For histological evaluation, mice expressing and lacking HTR1F both had acute tubular injury scores of ~2 24 hours after injury, indicative of 11%-25% tubular injury. The control group of mice expressing and lacking HTR1F had a score of 2.57 and 2.25, respectively, indicative of >30% tubular injury. However, tubular injury scores decreased 43% between 7 days and 14 days in the control group and 41% for lasmiditan treated mice expressing HTR1F.  

What does this study indicate about our own health? 

This study highlights the importance of identifying effective therapeutic agents that support kidney health and recovery after injury. By identifying HTR1F as a key regulator of kidney repair, this research deepens our understanding of the molecular pathways involved in kidney recovery. These findings show that loss of HTR1F worsens kidney damage, disrupts renal blood vessel integrity, impairs mitochondrial function, and increases mortality. These findings emphasize the receptor’s essential role in maintaining normal kidney structure and function. Mice with normal HTR1F production showed significantly better kidney recovery and function, even after injury.

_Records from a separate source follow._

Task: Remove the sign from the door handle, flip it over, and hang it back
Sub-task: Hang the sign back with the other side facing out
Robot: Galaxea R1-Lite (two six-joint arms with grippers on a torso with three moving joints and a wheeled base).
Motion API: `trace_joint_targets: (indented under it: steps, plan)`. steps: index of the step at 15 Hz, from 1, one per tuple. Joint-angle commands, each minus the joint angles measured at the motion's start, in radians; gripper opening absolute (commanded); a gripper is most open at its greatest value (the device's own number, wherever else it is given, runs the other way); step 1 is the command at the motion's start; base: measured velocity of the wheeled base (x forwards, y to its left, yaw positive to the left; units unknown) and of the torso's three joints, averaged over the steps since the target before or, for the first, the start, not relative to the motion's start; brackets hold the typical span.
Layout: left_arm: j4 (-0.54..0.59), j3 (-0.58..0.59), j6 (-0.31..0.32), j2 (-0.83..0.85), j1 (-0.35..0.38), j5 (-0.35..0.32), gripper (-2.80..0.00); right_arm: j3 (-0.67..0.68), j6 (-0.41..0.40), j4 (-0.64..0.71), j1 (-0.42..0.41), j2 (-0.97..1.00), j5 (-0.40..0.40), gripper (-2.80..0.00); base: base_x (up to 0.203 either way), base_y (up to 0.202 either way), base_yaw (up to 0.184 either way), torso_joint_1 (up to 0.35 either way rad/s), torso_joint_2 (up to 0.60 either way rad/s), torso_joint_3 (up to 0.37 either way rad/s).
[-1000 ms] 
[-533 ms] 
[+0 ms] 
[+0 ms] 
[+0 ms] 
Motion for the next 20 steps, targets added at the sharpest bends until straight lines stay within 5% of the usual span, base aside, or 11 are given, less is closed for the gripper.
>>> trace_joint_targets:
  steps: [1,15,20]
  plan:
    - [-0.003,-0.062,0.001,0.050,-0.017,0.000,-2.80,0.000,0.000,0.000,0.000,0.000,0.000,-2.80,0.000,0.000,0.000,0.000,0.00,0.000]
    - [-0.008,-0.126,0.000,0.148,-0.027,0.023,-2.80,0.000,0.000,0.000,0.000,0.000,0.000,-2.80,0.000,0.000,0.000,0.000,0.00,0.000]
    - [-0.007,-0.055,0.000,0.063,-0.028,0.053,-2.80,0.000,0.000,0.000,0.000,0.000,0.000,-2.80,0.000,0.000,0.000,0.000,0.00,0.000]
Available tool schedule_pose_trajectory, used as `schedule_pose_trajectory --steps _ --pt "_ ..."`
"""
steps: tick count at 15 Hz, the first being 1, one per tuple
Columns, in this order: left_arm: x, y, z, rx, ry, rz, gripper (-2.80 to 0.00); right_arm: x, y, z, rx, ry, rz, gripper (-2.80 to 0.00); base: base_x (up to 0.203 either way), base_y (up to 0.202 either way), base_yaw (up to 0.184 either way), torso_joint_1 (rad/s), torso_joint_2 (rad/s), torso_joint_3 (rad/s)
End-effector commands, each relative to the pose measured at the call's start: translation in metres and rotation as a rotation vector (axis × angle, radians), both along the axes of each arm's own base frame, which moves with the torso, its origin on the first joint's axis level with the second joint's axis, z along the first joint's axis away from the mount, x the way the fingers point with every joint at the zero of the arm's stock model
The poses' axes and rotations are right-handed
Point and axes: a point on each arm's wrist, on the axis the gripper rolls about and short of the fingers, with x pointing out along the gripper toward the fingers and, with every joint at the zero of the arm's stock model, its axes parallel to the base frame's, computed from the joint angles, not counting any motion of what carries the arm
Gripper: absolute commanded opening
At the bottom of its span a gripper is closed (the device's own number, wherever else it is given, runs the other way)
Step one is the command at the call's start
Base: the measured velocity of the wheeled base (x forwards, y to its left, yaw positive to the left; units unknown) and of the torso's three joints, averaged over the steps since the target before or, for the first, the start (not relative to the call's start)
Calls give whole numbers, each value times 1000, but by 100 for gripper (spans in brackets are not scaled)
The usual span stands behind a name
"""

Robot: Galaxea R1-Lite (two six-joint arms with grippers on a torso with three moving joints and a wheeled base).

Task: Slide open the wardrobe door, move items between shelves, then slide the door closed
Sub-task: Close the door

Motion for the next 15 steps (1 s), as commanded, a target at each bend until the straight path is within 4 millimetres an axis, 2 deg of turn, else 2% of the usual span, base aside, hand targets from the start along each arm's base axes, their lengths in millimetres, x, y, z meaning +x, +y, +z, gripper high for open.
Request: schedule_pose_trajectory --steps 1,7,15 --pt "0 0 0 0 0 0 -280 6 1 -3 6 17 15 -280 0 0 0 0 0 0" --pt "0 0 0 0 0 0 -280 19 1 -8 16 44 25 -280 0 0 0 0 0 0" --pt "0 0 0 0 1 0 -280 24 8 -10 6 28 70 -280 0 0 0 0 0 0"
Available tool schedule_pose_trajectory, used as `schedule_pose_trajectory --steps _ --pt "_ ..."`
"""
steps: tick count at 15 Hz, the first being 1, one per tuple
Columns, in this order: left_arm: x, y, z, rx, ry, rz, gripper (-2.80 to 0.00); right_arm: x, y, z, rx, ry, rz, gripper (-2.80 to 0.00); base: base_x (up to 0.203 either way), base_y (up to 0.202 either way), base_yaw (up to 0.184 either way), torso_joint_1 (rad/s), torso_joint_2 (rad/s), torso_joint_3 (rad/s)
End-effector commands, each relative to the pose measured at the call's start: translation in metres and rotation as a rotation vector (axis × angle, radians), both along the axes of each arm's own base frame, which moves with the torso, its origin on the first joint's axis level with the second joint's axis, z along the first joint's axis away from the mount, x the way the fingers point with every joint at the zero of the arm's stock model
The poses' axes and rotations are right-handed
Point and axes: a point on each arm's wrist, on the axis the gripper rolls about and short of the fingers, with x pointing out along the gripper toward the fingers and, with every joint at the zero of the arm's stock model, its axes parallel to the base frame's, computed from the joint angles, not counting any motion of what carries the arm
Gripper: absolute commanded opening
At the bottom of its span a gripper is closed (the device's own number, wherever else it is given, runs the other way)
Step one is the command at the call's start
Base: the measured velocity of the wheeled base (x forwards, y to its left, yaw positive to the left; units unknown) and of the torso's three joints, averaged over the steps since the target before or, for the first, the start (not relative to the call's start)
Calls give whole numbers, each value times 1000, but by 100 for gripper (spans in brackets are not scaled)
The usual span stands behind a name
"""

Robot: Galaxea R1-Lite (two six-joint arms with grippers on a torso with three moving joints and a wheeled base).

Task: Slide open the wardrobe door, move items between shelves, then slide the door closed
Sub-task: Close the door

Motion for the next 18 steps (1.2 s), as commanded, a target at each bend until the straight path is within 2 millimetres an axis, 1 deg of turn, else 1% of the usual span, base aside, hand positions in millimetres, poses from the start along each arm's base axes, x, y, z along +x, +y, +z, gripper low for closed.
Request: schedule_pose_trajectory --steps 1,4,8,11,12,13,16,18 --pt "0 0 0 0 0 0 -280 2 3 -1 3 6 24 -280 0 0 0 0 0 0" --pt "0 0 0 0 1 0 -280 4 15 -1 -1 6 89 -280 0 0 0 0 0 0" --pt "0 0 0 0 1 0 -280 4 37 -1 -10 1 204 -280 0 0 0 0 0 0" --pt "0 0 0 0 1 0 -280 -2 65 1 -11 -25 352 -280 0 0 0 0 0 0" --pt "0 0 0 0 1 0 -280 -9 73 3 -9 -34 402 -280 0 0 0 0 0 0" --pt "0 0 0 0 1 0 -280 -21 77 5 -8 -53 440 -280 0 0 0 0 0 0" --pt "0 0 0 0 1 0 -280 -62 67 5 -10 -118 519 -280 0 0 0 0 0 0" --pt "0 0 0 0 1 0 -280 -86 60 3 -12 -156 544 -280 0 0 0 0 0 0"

Recovery from AKI depends heavily on mitochondrial health, vascular integrity, and proper repair of renal tubular cells, so the production of HTR1F is especially important to activate these processes.  

This study also explores lasmiditan as an activator of HTR1F and demonstrates that it significantly improves kidney recovery following moderate to severe AKI. Kidney disease and AKI remain major clinical challenges due to the complexity of the kidney and the limited availability of FDA-approved treatments. Thus, the identification of lasmiditan as a treatment for AKI and/or kidney disease onset/progression is particularly crucial to combat these issues. These findings also suggest that early treatment targeting HTR1F following kidney injury may help limit long-term damage and slow disease progression. Overall, these findings highlight lasmiditan as a promising therapeutic agent and confirm that its beneficial effects on renal recovery depend on HTR1F activation, reinforcing the receptor’s potential as a valuable target for future kidney disease treatments.